From injury hell to being shoehorned in at right-back in Trent Alexander-Arnold’s absence to staring centre-back alongside Virgil van Dijk, it’s been quite the ride for Joe Gomez.
It takes a hell of a lot of mental strength to overcome a cruciate ligament injury. Sitting on the sidelines for such a long period of time, watching countless opportunities pass you by has a huge phycological impact on even the best players. Add to that an Achilles injury just months after and you really do have to tip your hat off to the lad.
The 21-year-old was hardly used in the 2017/18 season, picking up an untimely ankle injury in March before undergoing surgery at the end of the campaign. The latest setback in an injury-plagued career that’s seen him out for a total of 444 days, Gomez would miss England’s World Cup and another phycological fight to regain his fitness and fight for a first-team spot in Klopp’s side.
Few could’ve envisaged the magnitude of his turnaround, though. Utilised sparingly at centre-back since his move from Charlton Athletic, Dejan Lovren’s excursions in Russia paved the way for Gomez to move into his favoured position – an opportunity he’s grasped with both hands with many hoping he retains his spot once the Croatian returns from injury.

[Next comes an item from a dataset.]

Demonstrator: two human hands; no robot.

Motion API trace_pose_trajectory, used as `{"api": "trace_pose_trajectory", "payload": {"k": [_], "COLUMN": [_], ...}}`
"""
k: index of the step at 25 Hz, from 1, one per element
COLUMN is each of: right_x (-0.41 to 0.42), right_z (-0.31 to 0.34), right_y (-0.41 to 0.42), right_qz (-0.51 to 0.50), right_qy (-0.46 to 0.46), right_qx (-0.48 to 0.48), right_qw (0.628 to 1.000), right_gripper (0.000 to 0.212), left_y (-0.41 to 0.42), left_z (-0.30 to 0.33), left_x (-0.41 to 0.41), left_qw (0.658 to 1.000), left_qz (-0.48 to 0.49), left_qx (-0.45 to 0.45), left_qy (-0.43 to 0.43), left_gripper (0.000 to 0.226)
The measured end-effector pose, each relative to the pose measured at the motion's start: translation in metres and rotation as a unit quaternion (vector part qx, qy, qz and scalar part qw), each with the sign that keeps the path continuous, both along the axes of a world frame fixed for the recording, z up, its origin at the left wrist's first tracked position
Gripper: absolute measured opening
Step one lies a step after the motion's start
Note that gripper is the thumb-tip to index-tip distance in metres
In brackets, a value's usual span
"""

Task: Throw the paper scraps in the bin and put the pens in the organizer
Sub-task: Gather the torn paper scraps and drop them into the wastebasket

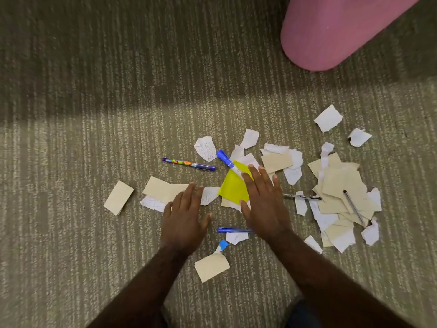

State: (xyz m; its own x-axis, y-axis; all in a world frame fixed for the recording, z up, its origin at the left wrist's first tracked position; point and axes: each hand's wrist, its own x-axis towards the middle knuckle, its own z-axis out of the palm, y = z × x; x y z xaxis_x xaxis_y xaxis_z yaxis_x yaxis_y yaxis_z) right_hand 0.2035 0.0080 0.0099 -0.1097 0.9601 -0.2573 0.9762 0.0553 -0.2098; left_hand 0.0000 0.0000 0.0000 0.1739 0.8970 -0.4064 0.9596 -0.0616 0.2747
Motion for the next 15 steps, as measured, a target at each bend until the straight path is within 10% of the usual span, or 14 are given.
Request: {"api": "trace_pose_trajectory", "payload": {"k": [8, 15], "right_x": [0.026, 0.074], "right_z": [-0.014, -0.020], "right_y": [0.014, 0.073], "right_qz": [-0.123, -0.177], "right_qy": [0.043, 0.004], "right_qx": [0.055, -0.063], "right_qw": [0.990, 0.982], "right_gripper": [0.051, 0.074], "left_y": [0.038, 0.064], "left_z": [-0.021, -0.013], "left_x": [0.019, 0.011], "left_qw": [0.997, 0.977], "left_qz": [0.036, 0.092], "left_qx": [-0.025, -0.121], "left_qy": [-0.061, -0.149], "left_gripper": [0.030, 0.018]}}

There’s little reason to suggest that won’t be the case given he’s yet to put a foot wrong in the opening four games. The guidance of Van Dijk alongside the reassuring presence of Brazilian No.1 Alisson has served as a huge positive for the Englishman, with a clear improvement in positioning and overall reading of the game a promising indicator for the future of Liverpool’s back-four.
None of this is to say that Van Dijk has been carrying the 21-year-old. Indeed, he has grown into his own, with positional worries and the ability to grasp the flight of the ball now a world away.
What’s more, being utilised at full-back appears to have helped him, forcing him out of his comfort zone and learning how to adapt and tweak his game to certain situations. Likewise, the increasing demands of full-backs in an attacking sense will have given Gomez confidence to play out from the back, building and transitioning from front to back as the manager’s philosophy requires.
Liverpool’s 2-1 win against Leicester was indicative of just that, with his performance parallel to, if not better than, Virgil van Dijk. Where Van Dijk made errors, leaving gaps in defence that enabled the home team to carve open chances, Gomez was equal to everything thrown at him. A sensational last-ditch challenge on James Maddison was crucial in ensuring the points and preventing Liverpool from letting a dominant first-half performance slip in the last fifteen minutes. Had you watched this game with no prior knowledge of the duo, you’d think he was the better, more experienced defender of the two, snapping into tackles and cutting out the danger at every opportunity.
All this begs the question, what happens when Lovren returns to fitness?
The Croatian appeared to turn a corner last season after imploding against Spurs with a series of individual errors and was crucial in the Champions League run in that saw the Reds come agonisingly close to No.6. Growing in confidence alongside Van Dijk, able to strip his game back to the basics as in his Southampton days where the authoritative figure of Jose Fonte saw Lovren operate as a no-nonsense defender rather than one caught in possession. Yet, lapses in concentration and rash challenges have proved his undoing in the past, leaving issues over his consistency to help mount a title challenge.
As for Gomez, continuous injuries over the course of his Liverpool career have stunted his development, making it almost impossible for him to find his feet and gain regular first-team action to realise his potential.
Yet, with a full pre-season under his belt without any World Cup involvement, Gomez now looks ready to be a mainstay at the heart of the defence, working in tandem with Van Dijk to improve Liverpool’s defensive record and lay the foundations for a title challenge this season.
Given he’s not put a foot wrong in the opening four games so far, persistence with the current partnership would be the more fruitful option. There’s also much to be said for stability when vying for a title – messing with a duo that’s shown no signs of wavering thus far would be impertinent. After all, at the youthful age of 21, Joe Gomez is likely to be the future of the club’s defensive picture for years to come.